→ **INFORMATION SUPPLIED**:

========

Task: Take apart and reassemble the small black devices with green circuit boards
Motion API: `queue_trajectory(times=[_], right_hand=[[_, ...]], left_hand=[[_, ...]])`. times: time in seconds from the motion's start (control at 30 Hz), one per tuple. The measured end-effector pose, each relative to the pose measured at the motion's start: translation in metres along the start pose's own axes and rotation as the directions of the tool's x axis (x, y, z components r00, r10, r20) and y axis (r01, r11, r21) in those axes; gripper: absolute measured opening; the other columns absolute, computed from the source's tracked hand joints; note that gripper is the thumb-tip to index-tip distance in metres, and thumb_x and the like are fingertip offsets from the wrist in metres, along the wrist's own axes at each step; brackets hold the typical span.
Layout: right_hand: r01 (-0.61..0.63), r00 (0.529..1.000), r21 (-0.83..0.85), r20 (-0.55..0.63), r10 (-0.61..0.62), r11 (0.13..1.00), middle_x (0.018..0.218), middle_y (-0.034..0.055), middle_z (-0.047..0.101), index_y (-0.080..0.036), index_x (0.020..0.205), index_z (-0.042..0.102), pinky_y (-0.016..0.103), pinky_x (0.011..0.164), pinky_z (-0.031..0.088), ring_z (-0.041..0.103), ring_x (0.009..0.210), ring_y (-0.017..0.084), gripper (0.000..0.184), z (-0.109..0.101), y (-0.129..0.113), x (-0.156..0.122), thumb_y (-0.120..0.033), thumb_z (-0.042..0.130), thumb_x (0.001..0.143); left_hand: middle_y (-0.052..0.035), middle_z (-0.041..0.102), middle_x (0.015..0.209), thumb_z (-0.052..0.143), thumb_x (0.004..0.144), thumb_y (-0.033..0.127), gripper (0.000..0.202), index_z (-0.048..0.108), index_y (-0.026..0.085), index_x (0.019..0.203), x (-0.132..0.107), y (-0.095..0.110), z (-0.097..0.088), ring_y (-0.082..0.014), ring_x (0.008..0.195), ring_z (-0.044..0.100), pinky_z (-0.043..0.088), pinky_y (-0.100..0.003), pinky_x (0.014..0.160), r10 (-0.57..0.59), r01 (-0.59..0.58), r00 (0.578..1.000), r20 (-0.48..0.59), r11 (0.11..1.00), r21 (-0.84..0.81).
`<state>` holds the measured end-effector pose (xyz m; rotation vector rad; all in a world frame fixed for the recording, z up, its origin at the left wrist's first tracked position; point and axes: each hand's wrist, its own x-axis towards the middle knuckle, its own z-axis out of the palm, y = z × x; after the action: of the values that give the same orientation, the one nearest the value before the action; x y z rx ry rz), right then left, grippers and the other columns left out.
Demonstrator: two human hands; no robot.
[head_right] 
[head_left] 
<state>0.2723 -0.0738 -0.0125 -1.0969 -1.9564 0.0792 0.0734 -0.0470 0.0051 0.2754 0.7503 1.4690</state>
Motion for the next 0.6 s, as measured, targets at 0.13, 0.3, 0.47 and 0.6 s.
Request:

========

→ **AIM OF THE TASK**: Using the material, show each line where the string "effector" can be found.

→ **WRITTEN SOLUTION**:
Motion API: `queue_trajectory(times=[_], right_hand=[[_, ...]], left_hand=[[_, ...]])`. times: time in seconds from the motion's start (control at 30 Hz), one per tuple. The measured end-effector pose, each relative to the pose measured at the motion's start: translation in metres along the start pose's own axes and rotation as the directions of the tool's x axis (x, y, z components r00, r10, r20) and y axis (r01, r11, r21) in those axes; gripper: absolute measured opening; the other columns absolute, computed from the source's tracked hand joints; note that gripper is the thumb-tip to index-tip distance in metres, and thumb_x and the like are fingertip offsets from the wrist in metres, along the wrist's own axes at each step; brackets hold the typical span.
`<state>` holds the measured end-effector pose (xyz m; rotation vector rad; all in a world frame fixed for the recording, z up, its origin at the left wrist's first tracked position; point and axes: each hand's wrist, its own x-axis towards the middle knuckle, its own z-axis out of the palm, y = z × x; after the action: of the values that give the same orientation, the one nearest the value before the action; x y z rx ry rz), right then left, grippers and the other columns left out.

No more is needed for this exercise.